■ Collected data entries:
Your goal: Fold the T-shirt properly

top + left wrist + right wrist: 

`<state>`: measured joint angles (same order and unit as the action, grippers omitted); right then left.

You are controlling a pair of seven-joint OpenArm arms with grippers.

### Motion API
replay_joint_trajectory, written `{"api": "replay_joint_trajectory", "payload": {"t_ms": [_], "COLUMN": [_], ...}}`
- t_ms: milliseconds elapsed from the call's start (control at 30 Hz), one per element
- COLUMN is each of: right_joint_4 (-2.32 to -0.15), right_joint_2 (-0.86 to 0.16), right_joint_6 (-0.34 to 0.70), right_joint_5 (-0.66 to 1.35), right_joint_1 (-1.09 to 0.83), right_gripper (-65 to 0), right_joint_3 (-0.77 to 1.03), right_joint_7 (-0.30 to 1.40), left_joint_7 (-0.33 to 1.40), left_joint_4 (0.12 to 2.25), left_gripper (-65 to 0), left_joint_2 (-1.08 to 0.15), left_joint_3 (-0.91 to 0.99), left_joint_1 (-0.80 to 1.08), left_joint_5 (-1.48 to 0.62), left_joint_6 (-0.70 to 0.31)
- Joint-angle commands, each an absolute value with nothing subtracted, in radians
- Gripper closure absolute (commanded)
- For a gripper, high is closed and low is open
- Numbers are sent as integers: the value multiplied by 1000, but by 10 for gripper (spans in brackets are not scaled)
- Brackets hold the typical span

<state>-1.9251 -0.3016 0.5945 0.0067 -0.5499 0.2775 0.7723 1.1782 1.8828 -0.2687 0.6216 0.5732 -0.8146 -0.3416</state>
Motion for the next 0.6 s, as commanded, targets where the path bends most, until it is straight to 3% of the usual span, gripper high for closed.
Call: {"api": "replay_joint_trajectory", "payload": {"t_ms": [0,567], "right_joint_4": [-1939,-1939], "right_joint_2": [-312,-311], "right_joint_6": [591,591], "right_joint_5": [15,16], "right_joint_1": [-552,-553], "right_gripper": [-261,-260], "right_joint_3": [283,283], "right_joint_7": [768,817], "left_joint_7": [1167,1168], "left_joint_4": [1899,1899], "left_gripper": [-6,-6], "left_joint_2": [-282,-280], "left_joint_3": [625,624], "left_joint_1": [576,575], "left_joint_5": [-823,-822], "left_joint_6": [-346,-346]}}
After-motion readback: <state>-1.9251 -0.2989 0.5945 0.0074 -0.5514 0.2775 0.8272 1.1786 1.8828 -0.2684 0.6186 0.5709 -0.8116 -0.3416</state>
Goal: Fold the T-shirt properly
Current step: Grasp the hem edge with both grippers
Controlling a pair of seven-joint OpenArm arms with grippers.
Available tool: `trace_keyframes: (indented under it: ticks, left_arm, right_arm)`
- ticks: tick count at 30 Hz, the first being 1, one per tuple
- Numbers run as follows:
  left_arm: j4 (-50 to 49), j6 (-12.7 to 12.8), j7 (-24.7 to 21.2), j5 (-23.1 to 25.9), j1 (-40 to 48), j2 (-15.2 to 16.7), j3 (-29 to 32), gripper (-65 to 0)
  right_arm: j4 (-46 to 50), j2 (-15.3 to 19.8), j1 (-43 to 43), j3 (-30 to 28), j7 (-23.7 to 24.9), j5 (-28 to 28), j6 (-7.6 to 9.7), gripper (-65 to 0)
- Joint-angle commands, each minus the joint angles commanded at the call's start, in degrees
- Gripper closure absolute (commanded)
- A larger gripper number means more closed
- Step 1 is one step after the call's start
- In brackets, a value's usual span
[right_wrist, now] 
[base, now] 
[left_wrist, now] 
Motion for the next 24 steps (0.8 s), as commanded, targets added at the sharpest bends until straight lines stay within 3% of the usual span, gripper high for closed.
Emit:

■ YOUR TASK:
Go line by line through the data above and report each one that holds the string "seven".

■ SOLUTION TO THIS EXERCISE:
You are controlling a pair of seven-joint OpenArm arms with grippers.
Controlling a pair of seven-joint OpenArm arms with grippers.

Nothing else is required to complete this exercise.